15 Tahun 2003 tentang Pemberantasan Tindak Pidana Terorisme menyatakan: Setiap orang yang melakukan permufakatan jahat, percobaan atau bantuan untuk melakukan tindak pidana terorisme sebagaimana dimaksud dalam Pasal 6, Pasal 7, Pasal 8, Pasal 9, Pasal 10, Pasal 11 dan Pasal 12 diancam dengan pidana yang sama dengan pelakunya. Selain dilakukan oleh perseorangan, tindak pidana terorisme juga dilakukan oleh korporasi/perkumpulan, dan mengenai korporasi sebagai objek tindak pidana terorisme tertuang dalam Pasal 17 dan Pasal 18 Undang-Undang Pemberantasan Tindak Pidana Terorisme. Terorisme, yaitu :.
Tindak Pidana Teororisme oleh Oknum Anggota Tentara Nasional Indonesia
Seorang militer merupakan subjek hukum pidana umum dan subjek kejahatan militer.83 Pasal 46 KUHP menyatakan: Apabila militer melakukan tindak pidana militer campuran, maka militer sekaligus menjadi sasaran tindak pidana umum dan tindak pidana militer yang juga bersifat konkuren (eendarse samenloop. Kejahatan militer murni adalah kejahatan yang hanya dilakukan oleh seorang militer karena memang demikian adanya). khususnya militer.
Tindak Pidana Militer Murni Sebagaimana telah dikemukakan di atas, terdapat 3 (tiga) jenis Tindak Pidana Militer Murni yaitu Absen Tanpa Izin (THTI), Desersi, dan Pembangkangan. Ketiga jenis kejahatan tersebut hanya dilakukan oleh anggota TNI dan diancam dengan sanksi pidana sebagaimana diatur dalam peraturan perundang-undangan TNI yang berlaku. Kejahatan militer campuran yang dilakukan oleh militer dalam kegiatan kriminalnya dapat dilakukan oleh warga sipil, seperti kejahatan pencabulan, kejahatan pencurian, kejahatan pembunuhan, dan sejenisnya, yang tidak termasuk dalam kategori kejahatan militer murni. .

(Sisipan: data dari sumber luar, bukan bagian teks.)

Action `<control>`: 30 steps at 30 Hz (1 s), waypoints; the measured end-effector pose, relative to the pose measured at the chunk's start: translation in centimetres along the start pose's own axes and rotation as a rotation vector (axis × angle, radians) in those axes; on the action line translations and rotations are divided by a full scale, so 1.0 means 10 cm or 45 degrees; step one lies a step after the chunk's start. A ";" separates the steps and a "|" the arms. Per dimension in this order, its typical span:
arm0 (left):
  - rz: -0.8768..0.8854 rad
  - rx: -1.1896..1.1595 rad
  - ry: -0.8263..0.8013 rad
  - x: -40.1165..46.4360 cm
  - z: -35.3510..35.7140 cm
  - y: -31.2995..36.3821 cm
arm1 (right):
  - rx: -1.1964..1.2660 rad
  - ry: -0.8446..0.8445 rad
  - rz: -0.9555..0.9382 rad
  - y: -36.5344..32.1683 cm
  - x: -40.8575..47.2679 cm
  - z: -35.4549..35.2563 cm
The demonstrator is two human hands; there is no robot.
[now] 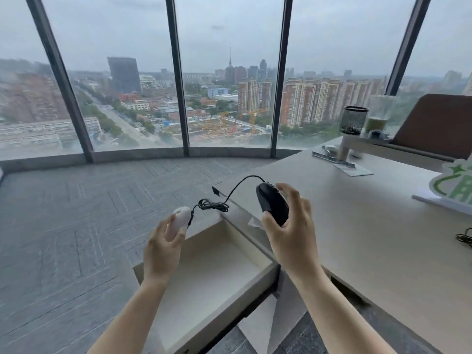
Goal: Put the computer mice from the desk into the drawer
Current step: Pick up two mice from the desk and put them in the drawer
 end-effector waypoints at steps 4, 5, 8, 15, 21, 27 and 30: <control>-0.162 0.022 -0.035 -0.03 0.01 -0.46 | 0.052 -0.210 0.138 0.41 0.01 0.68; -0.197 0.044 -0.066 -0.03 0.09 -0.55 | 0.065 -0.267 0.187 0.57 0.00 0.85; -0.313 0.127 -0.177 -0.04 0.43 -0.83 | -0.035 -0.424 0.380 1.12 -0.05 1.32; -0.644 0.419 -0.419 -0.11 1.15 -1.44 | -0.505 -0.822 0.775 2.20 -0.07 2.10; -0.652 0.562 -0.443 -0.05 1.33 -1.71 | -0.895 -1.079 0.854 2.56 -0.12 2.46; -0.626 0.429 -0.383 0.07 1.28 -1.71 | -0.878 -1.055 0.787 2.50 -0.03 2.43; -0.436 0.252 -0.267 0.25 1.20 -1.27 | -0.747 -0.875 0.604 2.17 0.11 2.15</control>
Point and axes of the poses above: each hand's wrist, its own x-axis towards the middle knuckle, its own z-axis out of the palm, y = z × x, the point moved 9 cm from there along x, towards the middle knuckle, and after that the axes turned 10 degrees about -y, right-handed, at the moved point
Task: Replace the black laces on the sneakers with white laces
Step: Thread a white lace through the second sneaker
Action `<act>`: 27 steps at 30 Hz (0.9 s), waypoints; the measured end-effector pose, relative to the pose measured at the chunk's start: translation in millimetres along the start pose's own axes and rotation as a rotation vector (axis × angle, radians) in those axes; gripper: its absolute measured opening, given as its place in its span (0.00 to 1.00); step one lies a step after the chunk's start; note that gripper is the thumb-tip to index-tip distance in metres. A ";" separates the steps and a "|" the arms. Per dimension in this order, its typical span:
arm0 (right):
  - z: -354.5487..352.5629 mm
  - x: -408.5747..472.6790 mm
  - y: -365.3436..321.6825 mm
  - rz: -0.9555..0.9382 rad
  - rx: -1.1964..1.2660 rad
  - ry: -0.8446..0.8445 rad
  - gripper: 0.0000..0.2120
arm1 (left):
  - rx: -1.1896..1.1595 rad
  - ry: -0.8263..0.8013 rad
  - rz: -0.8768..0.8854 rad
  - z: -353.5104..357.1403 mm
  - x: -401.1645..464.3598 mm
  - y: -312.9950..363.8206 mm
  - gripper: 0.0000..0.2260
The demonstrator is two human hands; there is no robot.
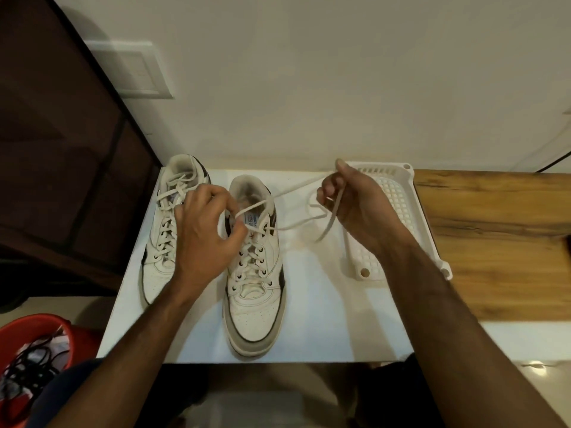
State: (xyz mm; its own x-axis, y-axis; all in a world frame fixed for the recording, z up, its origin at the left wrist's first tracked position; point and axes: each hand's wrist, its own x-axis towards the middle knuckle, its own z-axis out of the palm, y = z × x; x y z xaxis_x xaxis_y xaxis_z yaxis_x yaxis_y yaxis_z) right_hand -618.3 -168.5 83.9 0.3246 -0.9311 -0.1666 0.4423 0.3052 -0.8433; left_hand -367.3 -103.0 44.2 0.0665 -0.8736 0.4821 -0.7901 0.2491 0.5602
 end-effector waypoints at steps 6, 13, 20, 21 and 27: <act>-0.7 7.6 8.0 -0.024 0.464 0.264 0.16 | -0.275 -0.232 0.135 -4.3 -2.2 3.7 0.04; 22.3 4.5 7.2 -0.021 0.038 0.212 0.14 | -0.046 -0.300 0.321 3.6 -12.2 8.3 0.17; 49.3 -8.1 30.5 0.103 -0.564 -0.146 0.28 | -0.190 -0.103 0.007 -1.8 -6.8 19.6 0.12; 51.4 -10.3 29.5 0.101 -0.590 -0.153 0.28 | -0.203 -0.118 -0.030 -0.6 -5.9 18.7 0.12; 58.6 -19.0 26.7 0.003 -0.729 -0.151 0.29 | -0.378 -0.113 -0.215 2.7 -1.8 14.7 0.08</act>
State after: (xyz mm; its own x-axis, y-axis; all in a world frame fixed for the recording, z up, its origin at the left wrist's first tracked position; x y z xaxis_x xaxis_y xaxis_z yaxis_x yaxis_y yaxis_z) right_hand -563.7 -130.9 94.5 0.4595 -0.8768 -0.1417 -0.2085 0.0485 -0.9768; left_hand -380.8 -99.0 49.7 0.1213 -0.9570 0.2636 -0.4860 0.1743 0.8564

Contoh tindak pidana terorisme yang dilakukan oleh anggota TNI adalah penjualan amunisi yang dilakukan pihak militer kepada teroris dari Organisasi Merdeka Papua. Penetapan OPM sebagai teroris didasarkan pada ketentuan Undang-Undang Republik Indonesia Nomor 5 Tahun 2018 tentang Perubahan atas Undang-Undang Nomor 15 Tahun 2003 tentang Penetapan Peraturan Pemerintah Pengganti Undang-Undang Nomor 1 Tahun 2002 tentang Pemberantasan Kejahatan Teroris. Tindak Pidana Terorisme. Dalam KUHP yang khusus mengatur tentang tindak pidana terorisme telah memberikan pengertian tentang terorisme, sehingga penyebutan terorisme pada OPM adalah tepat karena mereka sering melakukan teror dan menimbulkan korban jiwa baik masyarakat sipil maupun angkatan bersenjata.
Dalam penuntutan terhadap pelaku tindak pidana desersi, tindak pidana pembangkangan, dan tindak pidana tidak hadir sebelum diserahkan ke Pengadilan, ditunjuk Jaksa Militer atau Jaksa Militer. Meningkatnya tindak pidana desersi, tindak pidana pembangkangan, dan tindak pidana ketidakhadiran yang dilakukan oleh TNI secara tidak langsung mencerminkan menurunnya tingkat kedisiplinan prajurit dan penegakan disiplin prajurit.